To
many readers of this magazine the name Candi Staton (pronounced
Stay-Ton ) is synonymous with just one record, the disco anthem
'Young Hearts Run Free'. In fact Ms Staton deserves far more
respect musically and indeed in her life than just that of the
label of a disco diva.
For example the
aforementioned disco classic was written especially for her to
honour women's liberation. "In my time Women were nobody
unless they had a man. At the time I was going through a divorce
and was married to a man that was basically a pimp. I was so naive
and this song enabled me to learn that I could be anything that I
wanted to be. That is why the song was sung with so much emotion,
I really believed that for the very first time I could be free
"Staton certainly does not hold back in her assessment
of her life to date as her best selling autobiography 'This is my
story' will testify.
Whilst recovering from a
recent bout of Pneumonia she holds court to me whilst telling an
ex boy friend, a certain Al Green who is enquiring about her
health to call back, that you begin to realise that there is
a lot more to this diva than just a musical pedigree.
"I was born into
abject poverty, basically we didn't have anything to eat and at
the weekend our house was so full of drunks that any food we had
was eaten up by my father's drunken friends."
In these Southern states
of the US like so many of her contemporaries, it was the
church which gave Staton her first taste of music. Though despite
singing with greats like Aretha Franklin and having a following of
her own in her early teens, it was the pull of a fellow gospel singer
Lou Rawls that made her run away to LA at the age of 18. Recalling
the incident there appears to be no remorse when Staton cites
Lou's mother as being the one who talked them around.
"She didn't want us
to marry as she felt that Lou were too young, and that's the
reason I came back home."
One senses that it is her
new found christian belief that gives Staton the air of having no
regrets, but her return to her home environment meant a temporary
end to her musical career and a life of domestic violence,
alcoholism and drugs.
"If it wasn't for my
children I would have given up many times," is how she best
sums up her many years in the musical wilderness. Rescued from
this domestic hell by one of her brother's and soul legend
Clarence Carter she meets up with producer Rick Hall who is
looking for a replacement for Etta James for his Fame Records
label. Together with the Muscle Shoals Horns, Staton makes an
album of legendary status that was nominated as the best re-issue
of 2004 by Rolling Stone magazine when picked up by the Uk's
Honest Jon label.
Despite her new found
love of Gospel Music which she terms as "Gosco", a
combination of Gospel with a dicso beat it is her rendition of the
Fame recordings that will drive many aficionados to the gig.

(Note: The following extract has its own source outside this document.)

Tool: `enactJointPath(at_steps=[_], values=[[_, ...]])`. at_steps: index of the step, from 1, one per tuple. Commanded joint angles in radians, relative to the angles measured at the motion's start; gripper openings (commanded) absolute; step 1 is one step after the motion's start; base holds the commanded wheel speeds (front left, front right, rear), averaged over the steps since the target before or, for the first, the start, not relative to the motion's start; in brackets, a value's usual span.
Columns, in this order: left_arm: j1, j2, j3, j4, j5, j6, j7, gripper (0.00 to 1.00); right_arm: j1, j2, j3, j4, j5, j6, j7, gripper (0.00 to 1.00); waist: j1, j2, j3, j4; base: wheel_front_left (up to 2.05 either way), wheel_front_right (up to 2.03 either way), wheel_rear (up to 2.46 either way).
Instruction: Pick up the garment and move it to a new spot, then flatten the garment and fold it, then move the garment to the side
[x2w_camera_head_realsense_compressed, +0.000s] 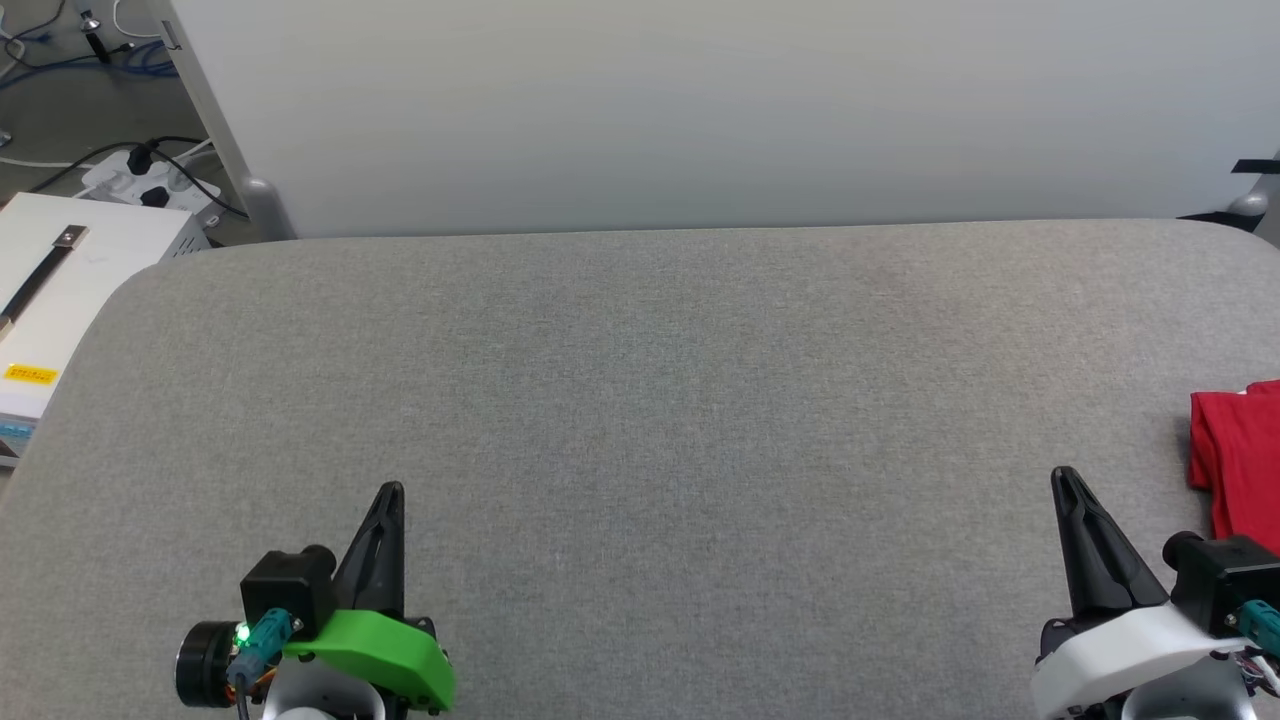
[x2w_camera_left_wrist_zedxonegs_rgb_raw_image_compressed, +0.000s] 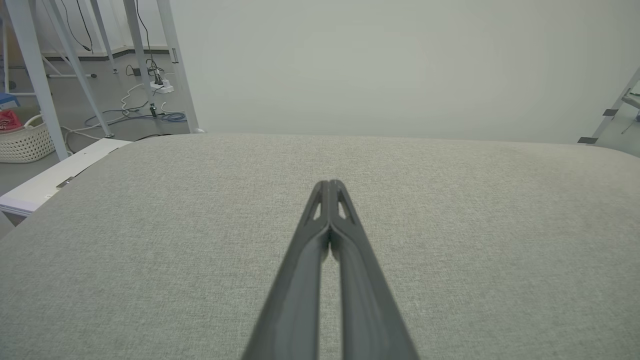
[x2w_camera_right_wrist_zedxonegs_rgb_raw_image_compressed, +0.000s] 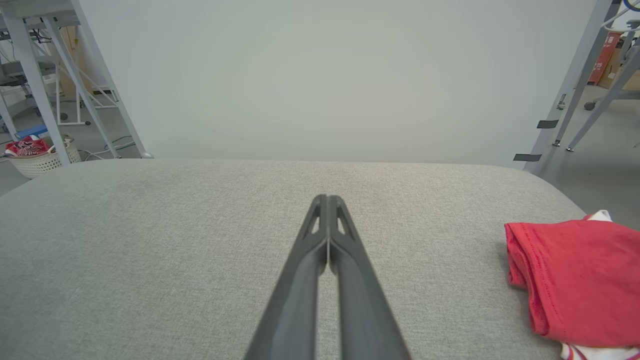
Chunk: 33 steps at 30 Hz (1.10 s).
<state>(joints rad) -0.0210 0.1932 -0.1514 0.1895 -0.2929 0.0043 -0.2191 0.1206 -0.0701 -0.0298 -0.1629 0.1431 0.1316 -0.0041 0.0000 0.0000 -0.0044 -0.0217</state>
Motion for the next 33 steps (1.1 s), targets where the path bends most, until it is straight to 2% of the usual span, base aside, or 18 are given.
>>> enactJointPath(at_steps=[1, 33], values=[[0.003, -0.005, 0.009, -0.007, 0.012, -0.001, 0.005, 0.00, -0.016, 0.003, 0.001, 0.007, -0.014, 0.000, 0.000, 0.00, 0.0000, 0.0000, 0.000, 0.000, 0.00, 0.00, 0.00], [0.009, -0.047, 0.052, -0.062, 0.096, -0.002, 0.069, 0.00, -0.047, 0.008, 0.010, 0.053, -0.052, 0.000, 0.002, 0.00, 0.0000, 0.0000, 0.001, 0.007, 0.00, 0.00, 0.00]])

No
other singer shows such human suffering in her voice when she
sings. "I am the happiest now than I have ever been,"
Staton told me between gulps of the medicinal 'Chicken Soup'.
"Some things are not
planned, especially by you and the bad times give you the strength
to be where you are now." For many of you at this gig you
will be witnessing the return to the UK in a special one-off show
of an enormous talent and also one of life's true survivors.